As férias escolares costumam ser um período de descanso, lazer e convivência em família, mas também exigem atenção redobrada quando o assunto é a segurança das crianças. A mudança na rotina, o aumento do tempo em casa, as viagens e as atividades ao ar livre ampliam a exposição a situações de risco e elevam o número de acidentes infantis.
Profissionais de saúde do Distrito Federal alertam que a supervisão constante é a principal forma de prevenção, especialmente durante as férias, quando os pequenos circulam mais por ambientes variados e, muitas vezes, pouco adaptados. Quedas, queimaduras, engasgos, intoxicações por medicamentos ou produtos de limpeza e afogamentos estão entre as ocorrências mais registradas nos atendimentos de emergência.
De acordo com especialistas, muitos acidentes acontecem dentro de casa, sobretudo com bebês e crianças em idade pré-escolar. A sensação de que o ambiente doméstico é totalmente seguro pode levar a momentos de descuido, suficientes para que situações graves ocorram em poucos segundos.
O período de férias reúne fatores que aumentam o risco, como viagens, permanência em casas de parentes, sítios, clubes e hotéis, além da maior circulação de pessoas. Piscinas, rios, praias, banheiras e até recipientes com água exigem vigilância permanente. Locais não adaptados para crianças também favorecem quedas, enquanto churrasqueiras, fogos de artifício e líquidos quentes elevam o risco de queimaduras.
Outro ponto de atenção é a chamada supervisão compartilhada, comum em encontros familiares. Quando todos acreditam que outra pessoa está cuidando da criança, a vigilância efetiva acaba falhando, o que pode resultar em acidentes.
Nas unidades de emergência, os atendimentos mais frequentes envolvem quedas com fraturas ou contusões, queimaduras e ingestão acidental de substâncias tóxicas. Em feriados prolongados e férias, há aumento dos casos mais graves, especialmente afogamentos e intoxicações, que podem causar sequelas permanentes ou levar à morte.
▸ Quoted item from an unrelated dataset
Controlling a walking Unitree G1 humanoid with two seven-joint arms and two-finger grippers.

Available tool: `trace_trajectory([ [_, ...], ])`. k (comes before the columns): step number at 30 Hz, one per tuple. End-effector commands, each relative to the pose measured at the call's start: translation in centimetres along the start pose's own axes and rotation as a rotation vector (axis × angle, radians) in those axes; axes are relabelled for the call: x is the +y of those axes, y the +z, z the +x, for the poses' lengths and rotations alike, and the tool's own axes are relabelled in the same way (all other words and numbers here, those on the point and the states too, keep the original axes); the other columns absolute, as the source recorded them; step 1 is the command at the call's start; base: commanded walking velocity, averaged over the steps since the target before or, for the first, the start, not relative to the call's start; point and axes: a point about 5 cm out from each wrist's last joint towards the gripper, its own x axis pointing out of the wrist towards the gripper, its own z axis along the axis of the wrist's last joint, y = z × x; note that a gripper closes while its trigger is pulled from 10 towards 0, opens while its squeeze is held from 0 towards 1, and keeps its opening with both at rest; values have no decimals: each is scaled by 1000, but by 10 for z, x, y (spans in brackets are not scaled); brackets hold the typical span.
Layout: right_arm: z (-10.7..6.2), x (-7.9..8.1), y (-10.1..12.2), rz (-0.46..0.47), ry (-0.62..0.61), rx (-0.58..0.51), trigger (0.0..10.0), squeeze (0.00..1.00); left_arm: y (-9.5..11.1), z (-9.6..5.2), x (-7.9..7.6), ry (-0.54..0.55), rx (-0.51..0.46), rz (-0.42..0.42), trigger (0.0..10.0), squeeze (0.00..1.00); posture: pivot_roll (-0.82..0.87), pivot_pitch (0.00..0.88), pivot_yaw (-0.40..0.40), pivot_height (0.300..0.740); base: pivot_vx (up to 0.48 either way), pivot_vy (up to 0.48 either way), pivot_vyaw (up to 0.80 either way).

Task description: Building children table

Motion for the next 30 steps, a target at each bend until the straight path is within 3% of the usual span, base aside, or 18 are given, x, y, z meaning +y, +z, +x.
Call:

Dados do Ministério da Saúde indicam que acidentes domésticos continuam sendo uma das principais causas de óbitos acidentais na infância, com destaque para afogamentos e sufocamentos.
Prevenção é fundamental
A prevenção passa principalmente pela supervisão ativa e pela adaptação dos ambientes. Entre as medidas recomendadas estão a instalação de redes e grades de proteção, o armazenamento correto de medicamentos e produtos de limpeza, a proteção de tomadas e o cuidado constante em locais com água, sem deixar a criança sozinha em nenhuma circunstância.
Também é importante regular a temperatura da água do banho e manter atenção redobrada durante atividades recreativas.
Como agir em emergências
Em caso de acidente grave, a orientação é retirar a criança da situação de risco, sempre que for seguro, e acionar imediatamente os serviços de emergência pelo 192 (Samu) ou 193 (Corpo de Bombeiros). Quando possível, devem ser iniciados os primeiros socorros até a chegada do atendimento especializado.
Mesmo que a criança pareça bem após situações como afogamento ou ingestão de substâncias, a avaliação médica é indispensável, pois complicações podem surgir horas depois.